当然,事后李泽俊难免受些牵连:毕竟蒋天生是在与他约见前后出的事,洪兴里那些脑子发热、或是急着立威的小喽啰,很可能会把矛头对准他……尤其觉得四海势力单薄,好拿捏。但这些麻烦,在李泽俊眼里不过是小风小浪;说不定,正需要这类人跳出来,反倒成了他踏进港岛黑道核心的踏脚石!
李泽俊一边盘算,一边琢磨:自己投奔东星的步子,是不是该再快一点?司徒浩南已三番五次邀约,诚意十足;只要他点个头,骆驼保准当天就亲自登门。
以他如今的实力和声望,若真转投东星,对方只会拍手称快。尤其眼下东星正与忠信义暗中较劲,他这股生力军一加入,士气立马高涨。
倘若他此刻已是东星一员,再顺势做掉蒋天生……那不光能迅速扩地盘、收人马,更能借势攫取更多隐性资源与话语权。
念头一定,李泽俊当即拨通靓坤电话:“坤哥,刚接到蒋先生电话,说这几天想跟我碰个面,聊聊之前工厂被警方查封的赔偿问题。”

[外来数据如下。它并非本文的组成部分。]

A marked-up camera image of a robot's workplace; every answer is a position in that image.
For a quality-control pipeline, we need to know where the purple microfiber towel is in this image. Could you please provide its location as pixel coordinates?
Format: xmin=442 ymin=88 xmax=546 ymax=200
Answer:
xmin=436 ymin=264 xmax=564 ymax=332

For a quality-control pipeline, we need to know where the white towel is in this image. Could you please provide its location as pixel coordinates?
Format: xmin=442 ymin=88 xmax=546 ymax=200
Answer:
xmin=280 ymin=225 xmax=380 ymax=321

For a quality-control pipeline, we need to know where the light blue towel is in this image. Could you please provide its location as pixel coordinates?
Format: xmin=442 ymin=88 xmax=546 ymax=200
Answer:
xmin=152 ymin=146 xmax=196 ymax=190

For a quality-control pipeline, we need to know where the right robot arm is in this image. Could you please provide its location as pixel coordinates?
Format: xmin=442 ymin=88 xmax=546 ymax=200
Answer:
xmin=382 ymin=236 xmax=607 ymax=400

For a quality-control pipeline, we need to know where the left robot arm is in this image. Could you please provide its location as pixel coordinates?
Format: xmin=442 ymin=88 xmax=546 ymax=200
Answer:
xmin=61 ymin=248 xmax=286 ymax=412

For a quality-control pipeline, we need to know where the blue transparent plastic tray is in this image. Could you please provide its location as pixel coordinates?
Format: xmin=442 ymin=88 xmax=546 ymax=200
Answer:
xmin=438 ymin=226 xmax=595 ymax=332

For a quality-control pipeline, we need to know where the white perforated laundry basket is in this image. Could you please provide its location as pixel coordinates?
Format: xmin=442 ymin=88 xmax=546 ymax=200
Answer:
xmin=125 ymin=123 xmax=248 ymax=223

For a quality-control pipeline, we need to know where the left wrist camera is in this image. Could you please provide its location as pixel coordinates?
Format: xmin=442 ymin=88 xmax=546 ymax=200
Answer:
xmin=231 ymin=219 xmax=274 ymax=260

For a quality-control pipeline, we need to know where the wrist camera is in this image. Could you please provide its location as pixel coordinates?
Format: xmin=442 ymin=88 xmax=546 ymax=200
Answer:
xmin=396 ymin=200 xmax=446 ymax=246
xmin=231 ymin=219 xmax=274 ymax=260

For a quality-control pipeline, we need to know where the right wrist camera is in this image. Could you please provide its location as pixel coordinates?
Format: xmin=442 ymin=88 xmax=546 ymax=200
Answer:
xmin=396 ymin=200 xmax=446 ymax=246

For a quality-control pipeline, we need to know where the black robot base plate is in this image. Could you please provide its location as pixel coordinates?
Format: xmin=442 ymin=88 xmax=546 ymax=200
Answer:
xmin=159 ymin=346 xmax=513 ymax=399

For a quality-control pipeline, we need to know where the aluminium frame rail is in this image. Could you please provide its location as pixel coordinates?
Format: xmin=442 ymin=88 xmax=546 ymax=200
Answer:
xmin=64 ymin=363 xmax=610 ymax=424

顿了顿,他像是忽然想起什么似的,又补了一句:“哦对了,蒋先生还提了一嘴……说您之前交给他一盘录像带。”
话没挑明,意思却已如刀锋般直抵要害。
“操!”靓坤心头火起,可电话里仍笑得一团和气:“阿俊啊,你入行日子短,还不懂蒋天生这老狐狸的套路。”
“表面上说是谈赔偿,其实是借势压人、摆谱拿捏。”
“你这次亏了十几个亿,他真能掏出真金白银赔你?别逗了!他干这行几十年,身家拢共也没那么多,更别说一次性凑齐这么大一笔现款。”
“你等着瞧吧……到时候净给你画饼,空口许诺一大堆,落到手里的实在好处,怕是少得可怜!”
十几个亿,搁港岛,连首富掏起来都得掂量掂量,何况一个社团话事人?洪兴社规模再大,蒋天生也只是个坐镇的头目,不是印钞机。
靓坤心里有数:蒋天生铁定绕开现金赔偿,用别的法子搪塞过去。李泽俊这批货市价虽高,但实际成本顶多三分之一,甚至更低;谈下来,赔点钱,再搭点虚的、抹点边角,这事就算翻篇了。
再说,这事本就是洪兴社自己坏了规矩……手下人不讲江湖道义,直接报警搬来警察压阵。否则,蒋天生根本不用亲自出面。